Quelques mots maintenant sur la météorologie du pays que nous venons de parcourir.

J’ai avancé avant de commencer le récit de ce voyage que le climat des rivages magellaniques n’était point aussi rigoureux qu’on se le figurait généralement, et je n’ai cessé depuis de parler de neiges et de glaces, et cela dans les mois de juillet et d’août ! Voilà une bien grave contradiction ! Le lecteur voudra bien réfléchir tout d’abord qu’il est transporté dans l’hémisphère sud, et par conséquent en plein hiver à cette époque, et en outre se donner la peine de lire les quelques lignes suivantes où l’éloquence des chiffres parlera plus haut que toute autre assertion.

Nous avons mis treize jours à franchir le détroit ; la moyenne thermométrique de ces treize jours a été de deux degrés neuf dixièmes au-dessus de zéro. La température minima a été de trois degrés au-dessous de zéro. La température maxima a été de sept degrés au-dessus de zéro.

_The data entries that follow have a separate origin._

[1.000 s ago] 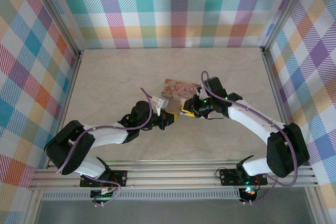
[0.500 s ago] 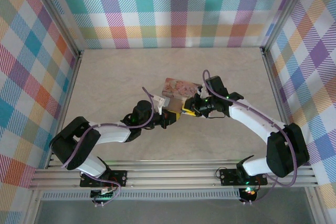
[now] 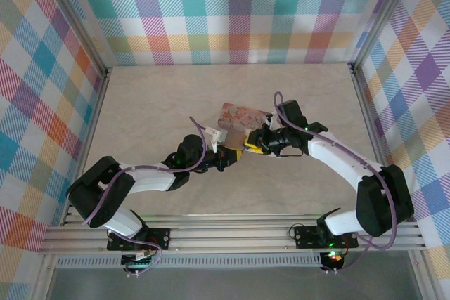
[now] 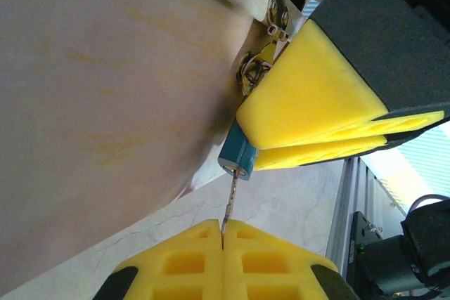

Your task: Unlock a padlock with a key

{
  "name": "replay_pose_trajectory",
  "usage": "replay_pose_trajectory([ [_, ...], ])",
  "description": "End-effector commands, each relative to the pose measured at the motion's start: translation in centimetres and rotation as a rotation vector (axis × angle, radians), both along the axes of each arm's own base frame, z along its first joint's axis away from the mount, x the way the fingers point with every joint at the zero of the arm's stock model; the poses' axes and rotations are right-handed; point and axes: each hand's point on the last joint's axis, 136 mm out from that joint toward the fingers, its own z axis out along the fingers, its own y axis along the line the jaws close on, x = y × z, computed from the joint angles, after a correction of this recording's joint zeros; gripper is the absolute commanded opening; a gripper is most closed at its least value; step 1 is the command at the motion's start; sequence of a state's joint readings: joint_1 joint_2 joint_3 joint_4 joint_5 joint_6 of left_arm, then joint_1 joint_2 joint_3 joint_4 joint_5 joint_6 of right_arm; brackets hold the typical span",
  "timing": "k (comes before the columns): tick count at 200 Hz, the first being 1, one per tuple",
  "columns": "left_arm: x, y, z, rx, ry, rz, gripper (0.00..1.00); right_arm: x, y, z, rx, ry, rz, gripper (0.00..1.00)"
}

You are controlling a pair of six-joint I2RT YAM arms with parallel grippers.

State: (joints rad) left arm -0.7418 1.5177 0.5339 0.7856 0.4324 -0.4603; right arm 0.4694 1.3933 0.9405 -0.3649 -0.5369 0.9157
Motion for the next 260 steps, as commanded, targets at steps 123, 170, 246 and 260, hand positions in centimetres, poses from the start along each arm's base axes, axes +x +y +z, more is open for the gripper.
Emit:
replay_pose_trajectory([
  [123,0.9,-1.3,2.5,-0.136,-0.06,0.021,0.0,-0.3,0.9,2.5,0.14,0.0,0.103,0.0],
  [170,1.3,-1.6,1.9,-0.115,-0.061,0.022,0.0,-0.7,1.0,2.8,0.158,0.017,0.118,0.0],
  [246,2.0,-2.7,3.7,-0.096,-0.108,-0.002,0.0,-1.7,0.5,2.4,0.104,0.037,0.181,0.0],
  [260,2.0,-3.2,4.2,-0.111,-0.103,-0.022,0.0,-1.9,0.5,2.1,0.105,0.047,0.183,0.0],
])
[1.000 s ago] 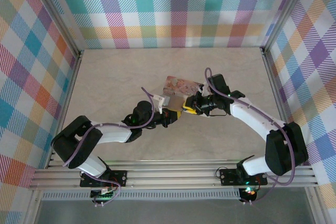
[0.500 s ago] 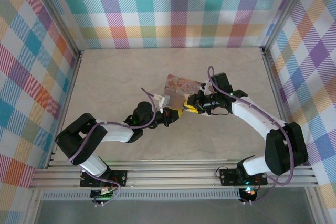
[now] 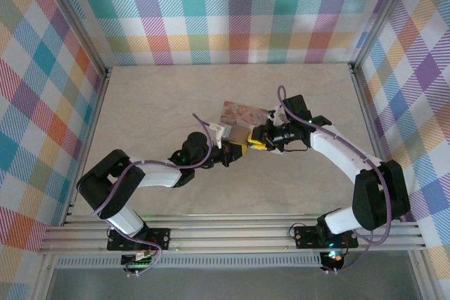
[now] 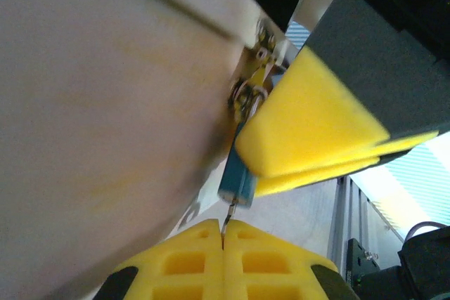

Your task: Unlock a padlock with a key

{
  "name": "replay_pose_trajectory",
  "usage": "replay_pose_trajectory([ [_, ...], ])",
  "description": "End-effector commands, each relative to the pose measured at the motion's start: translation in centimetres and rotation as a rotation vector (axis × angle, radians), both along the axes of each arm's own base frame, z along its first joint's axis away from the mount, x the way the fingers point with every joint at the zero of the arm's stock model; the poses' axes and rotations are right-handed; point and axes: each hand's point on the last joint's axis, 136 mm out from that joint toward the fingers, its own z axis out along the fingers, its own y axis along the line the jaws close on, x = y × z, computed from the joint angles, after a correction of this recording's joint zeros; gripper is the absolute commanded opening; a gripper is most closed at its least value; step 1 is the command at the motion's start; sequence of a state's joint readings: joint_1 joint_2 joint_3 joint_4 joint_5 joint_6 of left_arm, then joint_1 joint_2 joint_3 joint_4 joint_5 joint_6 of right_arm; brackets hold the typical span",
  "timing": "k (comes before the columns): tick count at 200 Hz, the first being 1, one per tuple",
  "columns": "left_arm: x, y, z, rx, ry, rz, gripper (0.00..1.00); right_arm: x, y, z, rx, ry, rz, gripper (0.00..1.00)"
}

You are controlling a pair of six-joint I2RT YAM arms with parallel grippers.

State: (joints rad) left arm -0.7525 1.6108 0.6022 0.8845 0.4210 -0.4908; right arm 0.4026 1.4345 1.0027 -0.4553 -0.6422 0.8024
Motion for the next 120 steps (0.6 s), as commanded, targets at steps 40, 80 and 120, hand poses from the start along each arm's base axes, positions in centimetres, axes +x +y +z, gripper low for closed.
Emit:
replay_pose_trajectory([
  [40,0.4,-2.0,3.6,-0.05,-0.097,-0.042,0.0,-2.6,1.2,0.5,0.067,0.055,0.115,0.0],
  [80,-1.0,-2.4,0.3,0.093,-0.143,-0.023,0.0,-2.3,1.4,0.0,0.073,0.081,0.069,0.23],
  [120,-2.0,-2.7,-1.6,0.11,-0.176,0.004,0.0,-2.9,1.1,-0.9,0.052,0.101,0.036,0.39],
])
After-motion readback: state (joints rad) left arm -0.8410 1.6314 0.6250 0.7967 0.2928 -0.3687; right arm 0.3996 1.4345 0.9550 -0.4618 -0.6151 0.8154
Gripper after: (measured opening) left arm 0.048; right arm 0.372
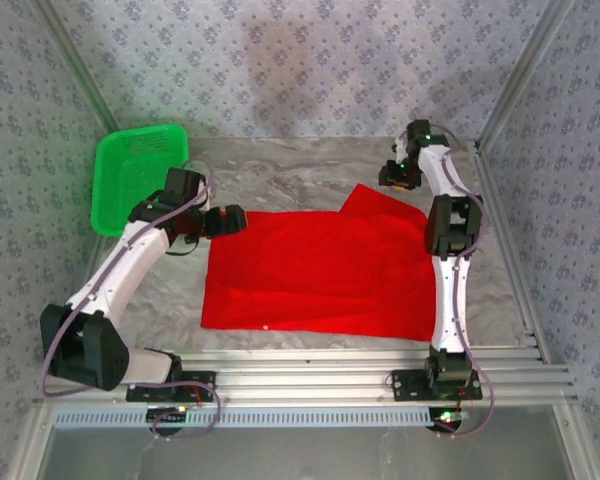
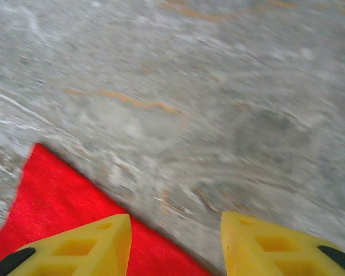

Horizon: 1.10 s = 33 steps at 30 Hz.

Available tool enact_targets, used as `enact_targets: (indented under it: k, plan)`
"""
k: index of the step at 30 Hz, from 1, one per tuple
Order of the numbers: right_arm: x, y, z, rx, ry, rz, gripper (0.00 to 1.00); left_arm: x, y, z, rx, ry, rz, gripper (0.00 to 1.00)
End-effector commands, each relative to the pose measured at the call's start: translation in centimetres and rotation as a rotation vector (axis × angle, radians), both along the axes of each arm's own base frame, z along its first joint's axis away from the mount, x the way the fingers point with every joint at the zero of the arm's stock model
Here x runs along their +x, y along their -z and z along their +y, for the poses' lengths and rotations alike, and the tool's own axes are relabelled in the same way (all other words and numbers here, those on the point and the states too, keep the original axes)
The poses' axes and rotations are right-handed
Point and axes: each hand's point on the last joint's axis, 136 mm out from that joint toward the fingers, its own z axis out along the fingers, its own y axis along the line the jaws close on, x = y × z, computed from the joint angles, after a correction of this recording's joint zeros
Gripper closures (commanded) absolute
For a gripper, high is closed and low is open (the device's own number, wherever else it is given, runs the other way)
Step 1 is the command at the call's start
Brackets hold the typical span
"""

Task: Fold and stack the t-shirts

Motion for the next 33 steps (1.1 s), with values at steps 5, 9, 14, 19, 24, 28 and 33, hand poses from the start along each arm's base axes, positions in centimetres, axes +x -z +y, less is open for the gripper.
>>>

Au cas où la moyenne barométrique pourrait intéresser quelque honorable membre de la Société de météorologie, la voici : 746.6.

Ajoutons qu’il y a eu quatre jours de neige, trois de pluie, un de grêle, et les autres jours un temps superbe. Mais j’entends déjà quelque météorologiste me dire que des observations aussi restreintes ne prouvent rien. À la bonne heure ! Mais il en a eu de plus considérables faites en 1828 à l’observatoire établi à Port-Famine, par les capitaines Parker-King et Fitz-Roy.

En juin on a vu le thermomètre se maintenir quelque temps à onze degrés au-dessous de zéro. Ce fut le minimum observé.

Ainsi le mois de juin a été le plus froid cette année-là, et on remarquera que ce mois et le suivant sont les plus rigoureux chaque année.

Mais bien qu’une pareille température n’ait rien de sibérien, il s’en faut de beaucoup qu’elle soit aussi froide tous les ans. Elle serait même tout à fait exceptionnelle, d’après les relevés météorologiques que M. le gouverneur de la colonie de Punta-Arena, en 1859, a bien voulu me communiquer, et dont je suis disposé à admettre l’exactitude. En effet, peut-on croire à des hivers bien rigoureux dans un pays couvert de plantes qui ont besoin de serres pour vivre dans nos climats européens, en voyant la nudité presque complète des indigènes et entendant dans le bois le caquetage des perruches et le bourdonnement des colibris.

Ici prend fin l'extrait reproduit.